TONY JONES: Wann war das?

CHEN YONGLIN: Das war Ende 2003.

TONY JONES: Lassen Sie mich das verstehen: Ihnen wurde von einem höheren Beamten des „Büros 610” in Sydney aufgetragen, dass Sie den Falun Gong-Mitgliedern Auge in Auge gegenübertreten sollten und bei ihrer näheren Überwachung aggressiver sein sollten, ist das richtig?
CHEN YONGLIN: Richtig.

TONY JONES: Taten Sie das?

CHEN YONGLIN: Nein. Und das missfiel ihnen.

TONY JONES: Diese Nachricht ging auch an andere Mitglieder des Konsulates, an andere Diplomaten und auch an die Botschaft von Canberra. Wussten Sie das?

CHEN YONGLIN: Ja, ja.

TONY JONES: Diese Nachricht kam aus China: Wir müssen bei den Falun Gong-Mitgliedern in Australien durchgreifen.

CHEN YONGLIN: Ihre Idee ist, dass ausländische Missionen für die Probleme in China verantwortlich sind.
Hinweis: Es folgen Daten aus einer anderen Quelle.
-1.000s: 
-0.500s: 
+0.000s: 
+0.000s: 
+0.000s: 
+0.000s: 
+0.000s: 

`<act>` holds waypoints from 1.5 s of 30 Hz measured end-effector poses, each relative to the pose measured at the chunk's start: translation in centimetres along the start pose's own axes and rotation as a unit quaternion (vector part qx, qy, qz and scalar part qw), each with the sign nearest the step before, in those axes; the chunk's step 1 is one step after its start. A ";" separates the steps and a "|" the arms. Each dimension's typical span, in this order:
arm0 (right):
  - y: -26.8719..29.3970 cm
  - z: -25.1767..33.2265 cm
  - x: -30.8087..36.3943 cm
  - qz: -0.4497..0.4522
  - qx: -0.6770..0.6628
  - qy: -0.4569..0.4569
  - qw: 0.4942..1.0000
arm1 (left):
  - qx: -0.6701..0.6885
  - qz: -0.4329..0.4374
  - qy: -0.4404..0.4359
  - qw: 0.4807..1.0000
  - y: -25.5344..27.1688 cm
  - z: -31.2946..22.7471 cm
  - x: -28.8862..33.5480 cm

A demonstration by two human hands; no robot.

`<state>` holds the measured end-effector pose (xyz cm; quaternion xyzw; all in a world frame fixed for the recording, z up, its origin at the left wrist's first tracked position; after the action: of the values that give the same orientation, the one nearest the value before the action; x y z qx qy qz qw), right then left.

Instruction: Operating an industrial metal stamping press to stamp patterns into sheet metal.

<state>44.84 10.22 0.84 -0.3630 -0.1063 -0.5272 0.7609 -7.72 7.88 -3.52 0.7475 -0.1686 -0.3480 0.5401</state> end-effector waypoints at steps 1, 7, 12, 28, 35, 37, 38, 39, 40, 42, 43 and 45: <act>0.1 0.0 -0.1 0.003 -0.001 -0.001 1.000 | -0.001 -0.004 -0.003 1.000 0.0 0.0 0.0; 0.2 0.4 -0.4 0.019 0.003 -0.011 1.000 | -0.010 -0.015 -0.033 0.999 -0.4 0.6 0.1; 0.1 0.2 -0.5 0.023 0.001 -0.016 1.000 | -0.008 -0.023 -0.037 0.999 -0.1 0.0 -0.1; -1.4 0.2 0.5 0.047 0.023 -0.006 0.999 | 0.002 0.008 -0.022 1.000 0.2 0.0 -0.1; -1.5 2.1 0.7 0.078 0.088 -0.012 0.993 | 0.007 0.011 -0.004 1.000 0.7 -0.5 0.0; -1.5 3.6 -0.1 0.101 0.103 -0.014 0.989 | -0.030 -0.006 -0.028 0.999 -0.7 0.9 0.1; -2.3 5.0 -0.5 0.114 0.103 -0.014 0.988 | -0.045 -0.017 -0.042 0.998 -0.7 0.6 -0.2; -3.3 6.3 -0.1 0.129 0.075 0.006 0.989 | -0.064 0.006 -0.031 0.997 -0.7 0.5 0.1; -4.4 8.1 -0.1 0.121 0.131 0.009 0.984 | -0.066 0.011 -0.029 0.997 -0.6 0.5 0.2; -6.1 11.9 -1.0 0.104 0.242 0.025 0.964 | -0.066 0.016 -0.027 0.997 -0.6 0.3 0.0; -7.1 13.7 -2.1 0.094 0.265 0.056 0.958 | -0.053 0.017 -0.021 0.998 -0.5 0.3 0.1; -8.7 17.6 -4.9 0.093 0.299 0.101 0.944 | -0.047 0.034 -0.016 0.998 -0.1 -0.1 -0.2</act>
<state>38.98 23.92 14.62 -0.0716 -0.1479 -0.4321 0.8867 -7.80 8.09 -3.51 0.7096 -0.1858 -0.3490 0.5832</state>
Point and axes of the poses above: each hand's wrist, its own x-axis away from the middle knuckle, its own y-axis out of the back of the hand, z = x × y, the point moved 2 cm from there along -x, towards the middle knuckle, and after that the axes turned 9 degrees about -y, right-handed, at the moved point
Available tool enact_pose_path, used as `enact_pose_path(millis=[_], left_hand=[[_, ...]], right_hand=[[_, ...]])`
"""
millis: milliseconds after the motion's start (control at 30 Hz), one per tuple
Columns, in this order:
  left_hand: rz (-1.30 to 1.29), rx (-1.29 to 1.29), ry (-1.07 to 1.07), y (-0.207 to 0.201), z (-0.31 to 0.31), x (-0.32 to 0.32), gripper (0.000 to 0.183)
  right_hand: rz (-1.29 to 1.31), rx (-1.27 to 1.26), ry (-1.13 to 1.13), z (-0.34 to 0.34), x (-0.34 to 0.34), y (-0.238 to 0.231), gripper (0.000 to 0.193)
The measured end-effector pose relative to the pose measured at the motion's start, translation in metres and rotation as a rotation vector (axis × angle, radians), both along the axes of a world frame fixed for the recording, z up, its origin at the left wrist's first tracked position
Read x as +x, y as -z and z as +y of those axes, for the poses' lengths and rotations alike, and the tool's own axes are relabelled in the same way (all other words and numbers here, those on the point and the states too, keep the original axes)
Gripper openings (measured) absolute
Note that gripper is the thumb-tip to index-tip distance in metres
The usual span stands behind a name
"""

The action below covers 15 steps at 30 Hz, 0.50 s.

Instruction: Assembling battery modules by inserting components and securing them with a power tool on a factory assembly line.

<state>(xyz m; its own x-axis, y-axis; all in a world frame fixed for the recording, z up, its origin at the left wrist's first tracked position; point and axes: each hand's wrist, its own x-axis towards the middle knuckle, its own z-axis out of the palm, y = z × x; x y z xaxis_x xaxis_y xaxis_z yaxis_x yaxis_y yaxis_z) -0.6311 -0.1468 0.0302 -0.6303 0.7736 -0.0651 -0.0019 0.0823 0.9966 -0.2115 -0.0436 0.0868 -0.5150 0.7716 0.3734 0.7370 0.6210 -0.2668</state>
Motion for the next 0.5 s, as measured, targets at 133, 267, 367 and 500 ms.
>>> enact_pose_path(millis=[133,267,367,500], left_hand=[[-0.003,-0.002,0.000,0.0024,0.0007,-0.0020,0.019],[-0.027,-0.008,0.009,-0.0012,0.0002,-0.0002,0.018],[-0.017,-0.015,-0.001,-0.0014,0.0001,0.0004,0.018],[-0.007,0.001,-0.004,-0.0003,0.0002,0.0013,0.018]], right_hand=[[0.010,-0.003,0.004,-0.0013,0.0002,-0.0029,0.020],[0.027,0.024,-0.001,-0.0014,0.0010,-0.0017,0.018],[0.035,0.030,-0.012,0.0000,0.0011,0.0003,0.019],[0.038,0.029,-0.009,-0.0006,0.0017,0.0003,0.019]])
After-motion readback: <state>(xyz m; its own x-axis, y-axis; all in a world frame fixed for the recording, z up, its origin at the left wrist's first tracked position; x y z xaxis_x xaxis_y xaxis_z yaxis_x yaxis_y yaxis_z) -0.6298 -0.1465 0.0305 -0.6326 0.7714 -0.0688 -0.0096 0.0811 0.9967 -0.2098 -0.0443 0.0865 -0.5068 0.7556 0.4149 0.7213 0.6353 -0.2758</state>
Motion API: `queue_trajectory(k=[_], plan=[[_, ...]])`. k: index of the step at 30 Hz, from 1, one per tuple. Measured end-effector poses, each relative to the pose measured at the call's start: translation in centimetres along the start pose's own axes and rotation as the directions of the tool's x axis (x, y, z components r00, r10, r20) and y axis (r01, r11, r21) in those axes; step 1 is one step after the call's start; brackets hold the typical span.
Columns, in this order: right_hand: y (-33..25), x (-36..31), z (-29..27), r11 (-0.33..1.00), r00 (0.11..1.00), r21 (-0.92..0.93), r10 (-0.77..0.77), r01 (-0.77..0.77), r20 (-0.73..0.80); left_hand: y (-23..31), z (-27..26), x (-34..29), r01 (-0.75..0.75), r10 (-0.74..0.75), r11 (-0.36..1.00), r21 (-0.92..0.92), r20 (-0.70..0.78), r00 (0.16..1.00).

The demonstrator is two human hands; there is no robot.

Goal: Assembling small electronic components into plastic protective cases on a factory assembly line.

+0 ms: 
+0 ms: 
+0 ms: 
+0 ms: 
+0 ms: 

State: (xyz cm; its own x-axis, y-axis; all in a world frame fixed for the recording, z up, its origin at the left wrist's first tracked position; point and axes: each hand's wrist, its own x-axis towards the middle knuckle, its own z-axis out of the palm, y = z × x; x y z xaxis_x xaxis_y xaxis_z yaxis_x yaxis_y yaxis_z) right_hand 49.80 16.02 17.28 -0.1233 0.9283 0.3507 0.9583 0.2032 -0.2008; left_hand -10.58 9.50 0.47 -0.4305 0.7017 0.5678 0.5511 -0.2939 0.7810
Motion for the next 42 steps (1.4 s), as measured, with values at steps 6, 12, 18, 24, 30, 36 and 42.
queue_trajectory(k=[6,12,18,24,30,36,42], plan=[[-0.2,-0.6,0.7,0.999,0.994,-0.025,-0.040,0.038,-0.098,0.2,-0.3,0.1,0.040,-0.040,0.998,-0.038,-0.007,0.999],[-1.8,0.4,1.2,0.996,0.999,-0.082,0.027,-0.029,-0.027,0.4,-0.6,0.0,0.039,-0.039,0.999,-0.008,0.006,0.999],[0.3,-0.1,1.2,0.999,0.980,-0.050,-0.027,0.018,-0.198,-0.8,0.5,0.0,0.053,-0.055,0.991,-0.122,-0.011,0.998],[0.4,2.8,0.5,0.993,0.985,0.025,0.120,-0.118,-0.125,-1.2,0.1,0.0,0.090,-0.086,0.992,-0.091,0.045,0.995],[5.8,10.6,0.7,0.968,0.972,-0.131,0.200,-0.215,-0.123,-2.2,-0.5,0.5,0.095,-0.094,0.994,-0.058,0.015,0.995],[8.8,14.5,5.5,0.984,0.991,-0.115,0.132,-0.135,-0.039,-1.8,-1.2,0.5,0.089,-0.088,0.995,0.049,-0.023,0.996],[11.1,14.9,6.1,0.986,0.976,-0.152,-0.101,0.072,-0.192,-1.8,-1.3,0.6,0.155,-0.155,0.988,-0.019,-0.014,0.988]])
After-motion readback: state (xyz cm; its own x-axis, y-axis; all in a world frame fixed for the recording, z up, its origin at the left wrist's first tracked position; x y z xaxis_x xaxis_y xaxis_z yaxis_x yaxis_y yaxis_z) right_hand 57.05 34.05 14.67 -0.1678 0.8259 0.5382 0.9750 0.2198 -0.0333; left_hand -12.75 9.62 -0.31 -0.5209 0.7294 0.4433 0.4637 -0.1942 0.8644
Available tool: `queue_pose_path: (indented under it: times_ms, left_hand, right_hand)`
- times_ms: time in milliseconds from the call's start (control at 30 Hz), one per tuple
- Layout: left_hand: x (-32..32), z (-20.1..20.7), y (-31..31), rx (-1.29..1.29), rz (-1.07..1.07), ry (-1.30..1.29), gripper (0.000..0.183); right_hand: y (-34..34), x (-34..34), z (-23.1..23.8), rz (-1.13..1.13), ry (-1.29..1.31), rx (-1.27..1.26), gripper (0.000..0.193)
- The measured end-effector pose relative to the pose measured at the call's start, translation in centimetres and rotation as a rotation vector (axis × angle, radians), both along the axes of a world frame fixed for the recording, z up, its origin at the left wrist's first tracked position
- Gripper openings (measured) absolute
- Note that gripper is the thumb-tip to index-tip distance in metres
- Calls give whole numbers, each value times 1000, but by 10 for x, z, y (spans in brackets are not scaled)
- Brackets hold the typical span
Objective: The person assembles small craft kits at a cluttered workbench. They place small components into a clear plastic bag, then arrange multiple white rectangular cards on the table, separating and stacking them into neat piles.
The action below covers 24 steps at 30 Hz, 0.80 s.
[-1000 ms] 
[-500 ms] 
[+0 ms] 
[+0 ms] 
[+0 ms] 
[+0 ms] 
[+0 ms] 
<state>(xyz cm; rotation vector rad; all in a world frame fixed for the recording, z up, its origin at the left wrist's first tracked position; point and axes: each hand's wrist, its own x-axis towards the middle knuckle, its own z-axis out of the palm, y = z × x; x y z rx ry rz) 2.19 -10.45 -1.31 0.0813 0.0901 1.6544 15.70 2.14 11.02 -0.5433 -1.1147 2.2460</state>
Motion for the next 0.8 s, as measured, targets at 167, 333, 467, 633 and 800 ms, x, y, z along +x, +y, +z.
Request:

Wenn es aus dem Ausland keine Störungen in China gäbe, könne das „Büro 610” jedes Problem in China lösen. Dies sollte die Falun Gong-Frage sehr schnell beenden.

TONY JONES: In der Tat, wollen Sie damit sagen, dass die großen Probleme in China von Ländern wie Australien, Kanada und den Vereinigten Staaten verursacht werden, wo Auslandschinesen für Falun Gong arbeiten?

CHEN YONGLIN: Im Ausland üben die Falun Gong-Praktizierenden Druck auf ihre Regierungen und die chinesische Regierung aus. Sie organisieren viele Aktivitäten und mobilisieren ihre Kräfte, um China zu beeinflussen.